▶ [Task instructions]: Retrieve every line from the records in which the word "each" occurs.

▶ [Listed entries]:
※ ※ ※

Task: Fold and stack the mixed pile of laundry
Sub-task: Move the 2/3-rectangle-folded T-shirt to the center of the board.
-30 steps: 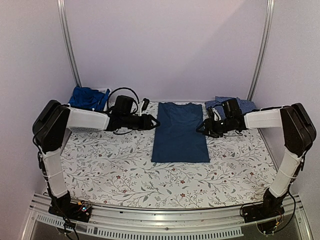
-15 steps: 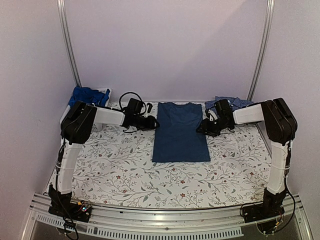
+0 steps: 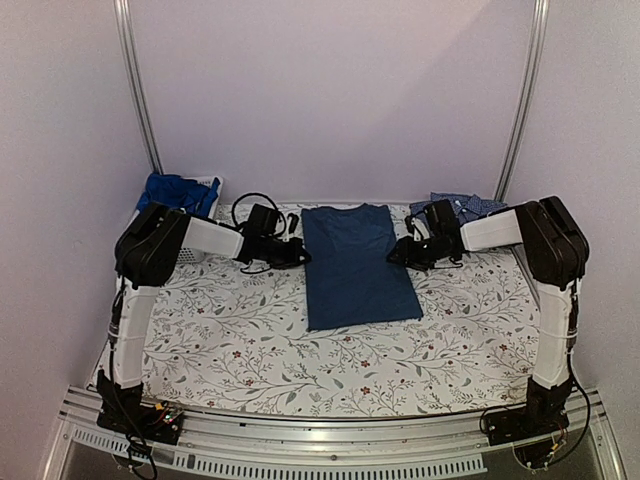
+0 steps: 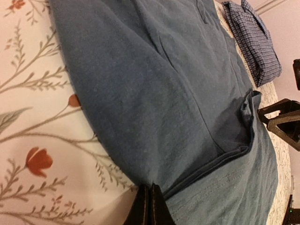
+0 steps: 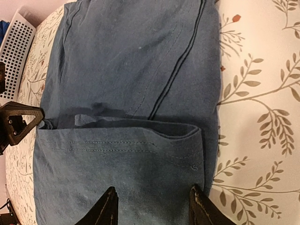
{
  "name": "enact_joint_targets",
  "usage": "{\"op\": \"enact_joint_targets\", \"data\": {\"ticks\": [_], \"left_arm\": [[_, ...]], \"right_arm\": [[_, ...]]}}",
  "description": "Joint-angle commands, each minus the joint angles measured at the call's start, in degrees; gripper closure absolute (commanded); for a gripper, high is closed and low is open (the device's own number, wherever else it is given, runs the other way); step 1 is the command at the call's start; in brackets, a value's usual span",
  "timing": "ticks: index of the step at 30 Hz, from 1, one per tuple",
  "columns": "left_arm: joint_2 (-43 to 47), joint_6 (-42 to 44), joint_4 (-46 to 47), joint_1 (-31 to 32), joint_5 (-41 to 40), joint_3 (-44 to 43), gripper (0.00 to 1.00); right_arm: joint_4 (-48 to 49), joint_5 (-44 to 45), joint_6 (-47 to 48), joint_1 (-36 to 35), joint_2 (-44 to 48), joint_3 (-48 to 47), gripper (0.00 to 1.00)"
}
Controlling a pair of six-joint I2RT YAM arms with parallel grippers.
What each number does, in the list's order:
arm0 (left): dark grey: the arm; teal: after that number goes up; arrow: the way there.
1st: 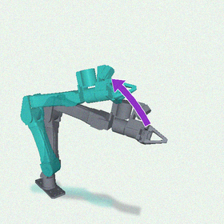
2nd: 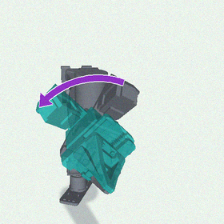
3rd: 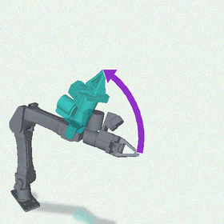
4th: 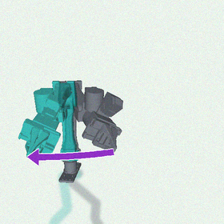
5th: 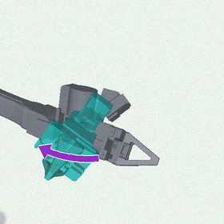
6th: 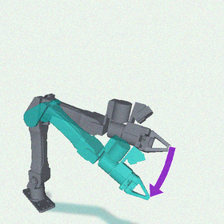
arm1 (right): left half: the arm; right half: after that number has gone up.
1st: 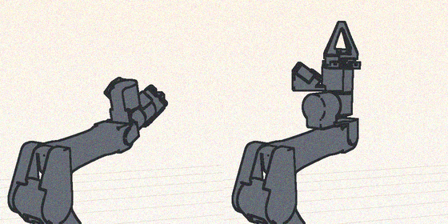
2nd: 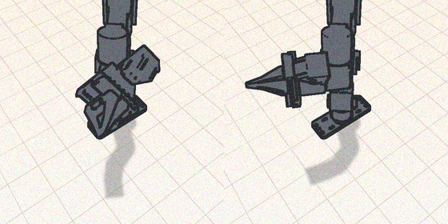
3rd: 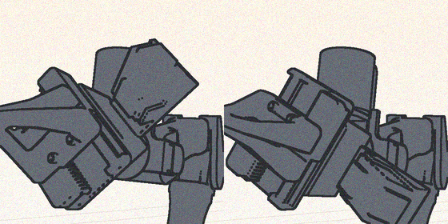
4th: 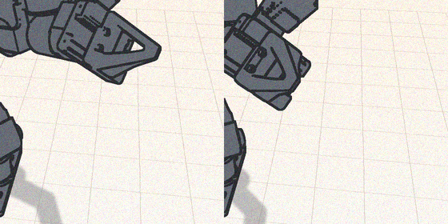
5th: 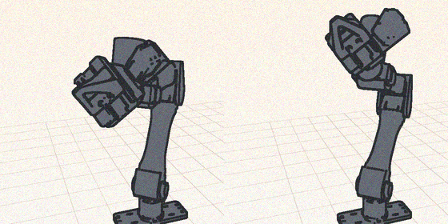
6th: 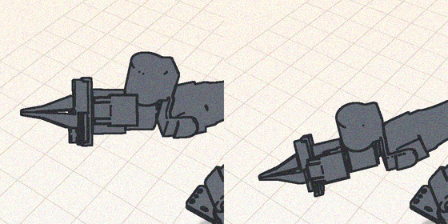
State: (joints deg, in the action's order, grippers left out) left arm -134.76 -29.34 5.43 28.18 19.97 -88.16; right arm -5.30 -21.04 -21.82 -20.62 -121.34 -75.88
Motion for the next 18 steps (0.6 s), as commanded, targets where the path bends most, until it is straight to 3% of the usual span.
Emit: {"op": "enact_joint_targets", "data": {"ticks": [1,9,18], "left_arm": [[4.16,-1.35,-2.76,-3.31,-0.9,10.13,1.0],[10.21,1.47,2.38,-3.99,3.69,23.28,1.0],[21.09,2.46,4.57,-2.88,1.71,37.33,1.0]], "right_arm": [[-2.07,-0.05,-2.94,-3.81,-0.71,8.21,0.5],[7.51,-2.79,-12.0,-12.3,5.39,20.24,0.5],[8.69,-0.67,-18.15,-17.81,12.91,28.71,0.5]]}}
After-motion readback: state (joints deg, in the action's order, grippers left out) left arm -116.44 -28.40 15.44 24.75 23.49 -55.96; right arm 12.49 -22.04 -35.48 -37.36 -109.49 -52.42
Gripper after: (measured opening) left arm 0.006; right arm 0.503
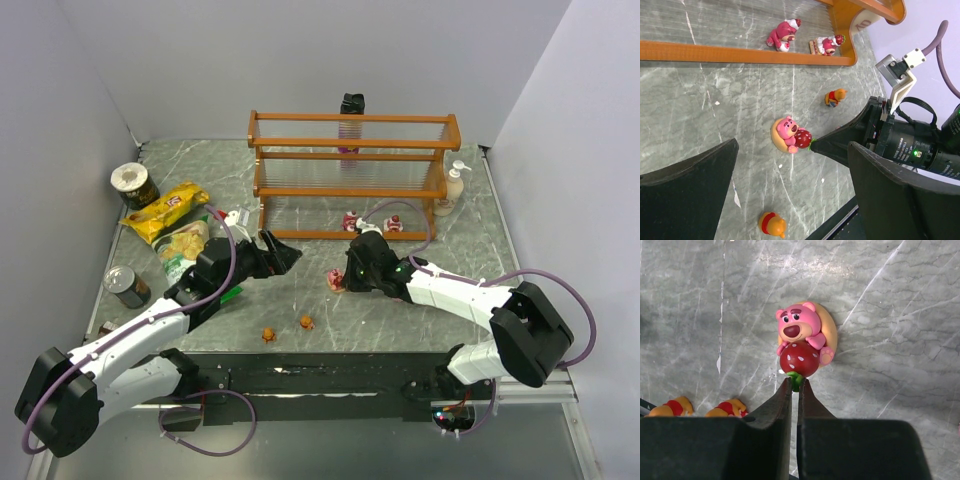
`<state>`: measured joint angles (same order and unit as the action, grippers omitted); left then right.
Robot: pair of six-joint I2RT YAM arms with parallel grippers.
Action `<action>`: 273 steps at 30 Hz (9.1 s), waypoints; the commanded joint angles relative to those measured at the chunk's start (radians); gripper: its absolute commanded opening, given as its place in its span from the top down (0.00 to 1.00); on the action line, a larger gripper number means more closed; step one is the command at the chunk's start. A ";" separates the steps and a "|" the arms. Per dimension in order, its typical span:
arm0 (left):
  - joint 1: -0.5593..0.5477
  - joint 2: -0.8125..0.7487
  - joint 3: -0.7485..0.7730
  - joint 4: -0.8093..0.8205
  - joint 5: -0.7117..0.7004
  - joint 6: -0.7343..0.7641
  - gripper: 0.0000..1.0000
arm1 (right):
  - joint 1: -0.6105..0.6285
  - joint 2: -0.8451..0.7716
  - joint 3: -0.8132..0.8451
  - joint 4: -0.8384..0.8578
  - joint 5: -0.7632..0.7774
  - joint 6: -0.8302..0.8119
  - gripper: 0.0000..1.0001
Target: Place and organize the plastic toys onto the shelf
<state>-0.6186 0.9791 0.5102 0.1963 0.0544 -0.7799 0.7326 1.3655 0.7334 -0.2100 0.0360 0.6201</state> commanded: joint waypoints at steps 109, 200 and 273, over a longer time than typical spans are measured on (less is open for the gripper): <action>0.019 -0.132 -0.035 -0.098 -0.268 -0.041 0.04 | 0.097 0.670 0.589 0.353 0.450 -0.115 0.79; 0.036 -0.109 -0.025 -0.093 -0.235 -0.068 0.04 | 0.080 0.765 0.698 0.426 0.435 -0.191 0.64; 0.037 -0.106 -0.029 -0.093 -0.225 -0.075 0.04 | 0.085 0.650 0.575 0.409 0.492 -0.126 0.76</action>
<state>-0.5858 0.8810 0.4770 0.0849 -0.1799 -0.8368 0.8146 2.0655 1.3060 0.1883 0.5419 0.5102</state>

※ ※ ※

▶ [Answer to the exercise]:
  "description": "Joint-angle commands, each minus the joint angles measured at the call's start, in degrees; gripper closure absolute (commanded); for a gripper, high is closed and low is open (the device's own number, wherever else it is given, runs the other way); step 1 is the command at the call's start; in brackets, a value's usual span",
What each number does, in the list's order:

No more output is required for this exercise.